The cyberattack on the vaccination portal was a distributed denial-of-service (DDoS) attack, in which multiple devices are used to overwhelm a targeted server with requests and take web applications offline. A relatively common form of cyberattack in recent years, some DDoS attacks have made major tech headlines.

The biggest DDoS attack to date took place in September of 2017. The attack targeted Google services and reached a size of 2.54 Tbps. Google Cloud disclosed the attack in October 2020.

The attackers sent spoofed packets to 180,000 web servers, which in turn sent responses to Google. The attack was not an isolated incident: the attackers had directed multiple DDoS attacks at Google’s infrastructure over the previous six months.

Michaelides also added that DDoS attacks are generally accompanied by a ransom request made by hackers.

“I cannot confirm whether this was the case for the vaccination portal, but this kind of cyberattack is usually carried out for money reasons. Sometimes the hackers even warn the potential victims, asking them to be paid beforehand in order not to be targeted.”

However, he said that the way the issue was handled proved to be successful and no major disruptions were reported in his opinion.

“At some point, users might have experienced some delays or disconnections, but that was it. Most of the time the portal was responding normally. The attack only lasted a couple of days,” he said.

“The hackers eventually desisted because a longer and extended cyberattack always carries the risk for them to be identified and disengaged from their servers. That would result in them losing the power to carry future attacks, something hackers obviously want to avoid.”

Kokkinos confirmed that the attacks were successfully foiled, but also said that there is no way to prevent potential future attacks.
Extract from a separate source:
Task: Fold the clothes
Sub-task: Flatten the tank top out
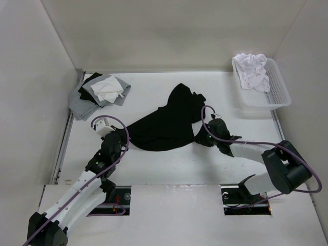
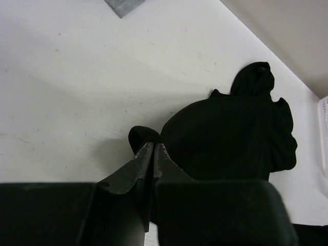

“As for the reasons behind the cyberattack, we can only speculate. Most hackers ask for money in order to cease their actions, but this was not the case as far as the vaccination portal hack is concerned,” he said.

“I want to reassure everyone that, in the event of future cyberattacks, we will be even more prepared to respond in order to minimise any kind of disruption for our users,” Kokkinos said.

To further strengthen the fight against cybercrime, a memorandum of understanding was signed on Wednesday between the justice ministry, the police and the DSA, which includes the recently established National Computer Security Incident Response Team (CSIRT).

The justice ministry said that the need for the memorandum arose from the rapid development of information technology, which has made it possible to commit a wide range of criminal offences using the internet.

“Criminal offences through technology require specialised investigation by the competent authorities and the memorandum will assist their work,” the ministry said.